Dans son œil… une histoire de lien affectif. Chap 6.

6ème chapitre – Quand on en sort pas, on demande de l’aide !

Crédit photo : banque personnelle

L’été est là. On en est où ?

Quand on en sort pas, on demande de l’aide ! Un ami téméraire, qui adore le travail des chevaux me propose de venir monter la jument. J’accepte avec gratitude. Ce blocage que je ressens est profond et vient de loin. Je n’y arriverai pas seule. Rendez-vous est pris ! Je suis prête à actionner mes neurones miroir, à tout observer pour changer ma boucle de pensées toxique, remplacer mon film d’horreur par des images paisibles.

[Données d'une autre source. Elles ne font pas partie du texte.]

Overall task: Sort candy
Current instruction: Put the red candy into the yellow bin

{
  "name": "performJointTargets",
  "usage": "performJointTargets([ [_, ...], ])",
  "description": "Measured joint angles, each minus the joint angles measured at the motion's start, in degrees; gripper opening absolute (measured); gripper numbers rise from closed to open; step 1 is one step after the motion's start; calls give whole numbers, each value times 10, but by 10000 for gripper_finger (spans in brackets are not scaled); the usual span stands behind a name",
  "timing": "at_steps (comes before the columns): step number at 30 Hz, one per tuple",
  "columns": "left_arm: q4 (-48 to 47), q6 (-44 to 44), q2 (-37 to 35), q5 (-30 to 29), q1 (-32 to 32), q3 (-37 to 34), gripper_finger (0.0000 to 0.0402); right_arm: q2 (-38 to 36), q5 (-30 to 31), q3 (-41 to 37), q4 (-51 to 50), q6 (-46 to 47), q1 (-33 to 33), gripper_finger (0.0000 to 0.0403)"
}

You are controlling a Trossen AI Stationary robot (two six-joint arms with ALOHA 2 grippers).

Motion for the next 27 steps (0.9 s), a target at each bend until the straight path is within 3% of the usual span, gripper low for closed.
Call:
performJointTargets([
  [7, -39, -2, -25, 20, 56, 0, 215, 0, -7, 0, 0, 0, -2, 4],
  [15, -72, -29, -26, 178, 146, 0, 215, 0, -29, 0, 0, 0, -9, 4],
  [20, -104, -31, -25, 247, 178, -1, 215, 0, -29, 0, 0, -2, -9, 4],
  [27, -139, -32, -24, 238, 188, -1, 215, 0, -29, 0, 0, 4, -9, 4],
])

Le copain n’a aucun à priori, il gère la jument comme si c’était une vieille routière. Il prend la selle problématique, le mors qui lui fait secouer la tête, l’emmène à pied, grimpe dessus au milieu du chemin. J’hallucine (alors que je le connais, je devrais avoir l’habitude depuis le temps) et j’ai même peur pour lui… Pour rien. La juju. l’observe avec curiosité mais se plie à toutes ses bizarreries (toucher ses oreilles, sa croupe, agiter les étriers, se frapper avec bruit sur les cuisses, etc).

Crédit photo : banque personnelle

On part pour une balade avec un pur-sang en tête et un pur-sang pour fermer la marche et des chiens. Beaucoup de chiens ! Ça danse un peu, surtout pour mon pur-sang, le plus casse-pied du lot, ^^’ et je galère pour le garder au calme. Il s’énerve, il chauffe, il guette la lévrier derrière lui, se précipite. Je dois user de tout mon tact équestre pour garder ma place et ne pas provoquer un mouvement de panique devant. Ça serait le comble que je sois à l’origine d’une cata. avec mon vieux machin. Il est capable de m’embarquer par peur de quelque chose et d’embarquer tout le monde derrière lui. Il l’a déjà fait… Il n’est pas question qu’il le fasse aujourd’hui. Je reste très attentive et concentrée sur lui. Il ne me laisse aucun loisir de rêvasser.

Le copain se marre. La juju. est super tranquille. Il m’annonce qu’il la prend chez lui quand je veux, qu’il pense même un peu s’ennuyer avec elle, parce qu’elle est trop facile…

Crédit photo : canva

Je profite de l’élan que je ressens. Le lendemain, je la monte pour une courte balade, accompagnée de la copine de pâture. C’est vrai qu’elle est géniale cette jument. Gentille, calme, froide dans sa tête. Elle attend tranquille quand la jeune fille qui m’accompagne, part galoper plus loin.

Crédit photo : banque personnelle

Voilà ! C’est officiel. Le problème, c’est moi… Pas elle. Va falloir prendre le taureau par les cornes ! Et régler, ça. Quand y en a marre, y en a marre !

Je décide de proposer la jument à monter, à une jeune cavalière qui a perdu son cheval récemment. Au moins, elle sera montée, de temps en temps, en attendant que je règle mon problème.